Whith or without international observance
Leaving alone the official legal situation, the closure of the checkpoint for 45min and the rude behaviour of the officers does not speak for the humanitarianism of the Israeli checkpoint policy. So far I experienced with about the same amount officers who tried to act in a very human and respectfull way and others who resembled more the above mentioned examples, whose behaviour certainly did not contribute to a peacefull relationship with the Palestinian people.

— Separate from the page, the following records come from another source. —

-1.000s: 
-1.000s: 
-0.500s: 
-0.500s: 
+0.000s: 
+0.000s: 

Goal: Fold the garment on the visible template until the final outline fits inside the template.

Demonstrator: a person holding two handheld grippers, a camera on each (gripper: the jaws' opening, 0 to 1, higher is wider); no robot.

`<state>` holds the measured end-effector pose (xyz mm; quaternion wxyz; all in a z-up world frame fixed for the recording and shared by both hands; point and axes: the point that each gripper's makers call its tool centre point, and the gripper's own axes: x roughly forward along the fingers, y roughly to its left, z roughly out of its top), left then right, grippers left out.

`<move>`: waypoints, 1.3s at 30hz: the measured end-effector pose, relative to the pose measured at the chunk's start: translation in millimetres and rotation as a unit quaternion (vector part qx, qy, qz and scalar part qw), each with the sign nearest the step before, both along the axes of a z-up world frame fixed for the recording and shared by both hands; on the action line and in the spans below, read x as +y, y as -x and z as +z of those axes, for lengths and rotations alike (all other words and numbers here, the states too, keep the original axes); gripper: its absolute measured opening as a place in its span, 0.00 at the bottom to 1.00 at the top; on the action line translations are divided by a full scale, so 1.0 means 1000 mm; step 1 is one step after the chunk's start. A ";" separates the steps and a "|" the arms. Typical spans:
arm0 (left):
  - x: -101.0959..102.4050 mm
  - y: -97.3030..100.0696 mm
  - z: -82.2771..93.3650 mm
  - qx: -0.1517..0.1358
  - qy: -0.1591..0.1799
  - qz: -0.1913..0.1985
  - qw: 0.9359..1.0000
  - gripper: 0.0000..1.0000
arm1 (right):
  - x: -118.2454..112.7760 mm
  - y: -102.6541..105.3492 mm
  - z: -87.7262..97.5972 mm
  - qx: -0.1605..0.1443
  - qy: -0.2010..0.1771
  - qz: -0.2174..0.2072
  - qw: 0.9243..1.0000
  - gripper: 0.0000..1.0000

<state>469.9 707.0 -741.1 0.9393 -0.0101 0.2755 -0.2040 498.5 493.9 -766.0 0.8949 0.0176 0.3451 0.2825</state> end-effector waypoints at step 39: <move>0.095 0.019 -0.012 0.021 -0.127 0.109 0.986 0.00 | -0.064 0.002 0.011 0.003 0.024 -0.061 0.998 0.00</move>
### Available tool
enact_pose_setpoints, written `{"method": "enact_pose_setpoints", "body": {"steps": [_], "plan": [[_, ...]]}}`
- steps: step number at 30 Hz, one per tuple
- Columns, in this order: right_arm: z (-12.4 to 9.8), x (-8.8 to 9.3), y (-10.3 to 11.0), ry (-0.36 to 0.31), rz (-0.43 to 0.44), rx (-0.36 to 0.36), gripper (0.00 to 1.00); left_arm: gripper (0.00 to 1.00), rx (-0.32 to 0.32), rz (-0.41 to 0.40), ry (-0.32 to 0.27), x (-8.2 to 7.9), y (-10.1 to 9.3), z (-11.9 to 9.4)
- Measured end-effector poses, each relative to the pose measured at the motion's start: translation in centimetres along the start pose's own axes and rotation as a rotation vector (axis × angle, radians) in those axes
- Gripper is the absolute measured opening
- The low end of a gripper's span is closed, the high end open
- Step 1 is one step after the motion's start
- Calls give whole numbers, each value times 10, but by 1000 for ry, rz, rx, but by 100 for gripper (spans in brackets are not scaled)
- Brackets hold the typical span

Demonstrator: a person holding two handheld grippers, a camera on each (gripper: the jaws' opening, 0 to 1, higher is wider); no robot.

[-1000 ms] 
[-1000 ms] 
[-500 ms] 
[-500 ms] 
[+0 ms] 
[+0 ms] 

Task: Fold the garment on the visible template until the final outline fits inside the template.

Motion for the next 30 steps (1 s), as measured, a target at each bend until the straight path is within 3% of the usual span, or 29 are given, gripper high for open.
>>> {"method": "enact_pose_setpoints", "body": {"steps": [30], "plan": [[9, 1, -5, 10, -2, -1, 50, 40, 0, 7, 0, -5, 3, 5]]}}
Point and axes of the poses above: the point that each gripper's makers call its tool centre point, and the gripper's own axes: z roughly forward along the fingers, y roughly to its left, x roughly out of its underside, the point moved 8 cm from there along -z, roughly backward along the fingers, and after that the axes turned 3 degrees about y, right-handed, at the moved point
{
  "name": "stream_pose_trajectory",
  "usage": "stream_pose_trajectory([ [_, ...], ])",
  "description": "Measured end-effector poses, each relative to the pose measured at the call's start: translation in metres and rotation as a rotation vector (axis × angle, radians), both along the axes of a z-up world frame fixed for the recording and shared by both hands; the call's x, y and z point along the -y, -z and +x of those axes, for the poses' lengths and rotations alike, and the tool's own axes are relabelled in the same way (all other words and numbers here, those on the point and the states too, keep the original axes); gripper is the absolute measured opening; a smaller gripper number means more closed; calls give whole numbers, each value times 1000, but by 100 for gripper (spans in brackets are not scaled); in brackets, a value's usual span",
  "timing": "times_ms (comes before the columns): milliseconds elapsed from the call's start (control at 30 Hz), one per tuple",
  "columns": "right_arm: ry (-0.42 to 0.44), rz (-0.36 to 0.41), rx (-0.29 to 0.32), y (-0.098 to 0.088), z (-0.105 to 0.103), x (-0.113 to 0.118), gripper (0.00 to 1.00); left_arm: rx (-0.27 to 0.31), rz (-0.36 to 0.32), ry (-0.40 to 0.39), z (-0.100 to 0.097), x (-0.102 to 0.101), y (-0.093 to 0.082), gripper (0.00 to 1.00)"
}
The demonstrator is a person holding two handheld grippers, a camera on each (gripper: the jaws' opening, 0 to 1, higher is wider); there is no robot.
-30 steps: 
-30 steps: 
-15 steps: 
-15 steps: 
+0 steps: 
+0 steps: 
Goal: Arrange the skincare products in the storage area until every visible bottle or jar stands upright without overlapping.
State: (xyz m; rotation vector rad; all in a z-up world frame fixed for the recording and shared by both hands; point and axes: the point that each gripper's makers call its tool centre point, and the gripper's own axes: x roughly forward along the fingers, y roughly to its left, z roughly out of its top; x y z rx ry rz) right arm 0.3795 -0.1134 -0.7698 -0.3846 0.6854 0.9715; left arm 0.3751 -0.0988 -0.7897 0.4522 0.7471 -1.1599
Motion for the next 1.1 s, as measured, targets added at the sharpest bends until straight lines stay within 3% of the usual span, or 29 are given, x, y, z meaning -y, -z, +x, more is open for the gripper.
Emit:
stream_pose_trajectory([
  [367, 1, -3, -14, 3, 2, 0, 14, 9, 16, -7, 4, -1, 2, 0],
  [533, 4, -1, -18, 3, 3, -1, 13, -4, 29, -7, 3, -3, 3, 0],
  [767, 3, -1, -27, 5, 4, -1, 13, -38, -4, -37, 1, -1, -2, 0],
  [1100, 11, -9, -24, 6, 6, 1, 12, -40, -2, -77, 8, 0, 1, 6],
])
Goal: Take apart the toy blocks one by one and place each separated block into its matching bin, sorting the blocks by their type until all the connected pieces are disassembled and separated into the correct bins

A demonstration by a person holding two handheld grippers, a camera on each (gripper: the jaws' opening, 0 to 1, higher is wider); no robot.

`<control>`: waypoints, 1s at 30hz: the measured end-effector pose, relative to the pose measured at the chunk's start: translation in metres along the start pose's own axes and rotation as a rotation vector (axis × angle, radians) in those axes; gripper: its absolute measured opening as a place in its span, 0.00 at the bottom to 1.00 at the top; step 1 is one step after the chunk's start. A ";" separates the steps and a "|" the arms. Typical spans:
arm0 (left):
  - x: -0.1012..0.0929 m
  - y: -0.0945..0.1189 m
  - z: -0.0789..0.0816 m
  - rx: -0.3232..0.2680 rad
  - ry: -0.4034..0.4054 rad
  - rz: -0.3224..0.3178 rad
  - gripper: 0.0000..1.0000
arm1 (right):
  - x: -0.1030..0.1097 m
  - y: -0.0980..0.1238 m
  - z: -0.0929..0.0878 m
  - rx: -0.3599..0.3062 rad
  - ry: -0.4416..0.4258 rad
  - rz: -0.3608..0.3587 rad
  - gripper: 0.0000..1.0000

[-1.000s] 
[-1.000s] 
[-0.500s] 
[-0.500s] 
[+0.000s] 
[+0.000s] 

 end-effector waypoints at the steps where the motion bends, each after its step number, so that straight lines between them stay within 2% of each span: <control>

A questionmark arises regarding possible solutions to the situation, since there are legitimate Israeli security concerns. Even so the separation of Israelis and Palestinians also leeds to a further isolation of the two people from each other. And it seems actually everyone is trapped in the complex of separation and movement restrictions, fear and hatred, violence and occupation.
Maybe the only possible solution is just to go on and to make the best of it. That would include trying to secure Israels safety, but also a human behavior of the soldiers, a human policy of the Israeli authorities and a solution for the polical conflict, hoping that in the near future trust can be rebuilded between Israelis and Palestinians. And maybe our work can contribute at least to part of easing the situation at the checkpoints.
What difference do we make?
For us it is difficult to tell what kind of difference our work makes, since we do not know how a certain situation would be like without or presence. At the end of the day the random reactions we get help to continue and to overcome the regular feeling of helplessness facing aggressions and violence. People who reasure us, that the situation is better, when we are around. “It is nice that you are here.” Someone was shouting at me, putting up two thumbs. “Thank you. Very nice!”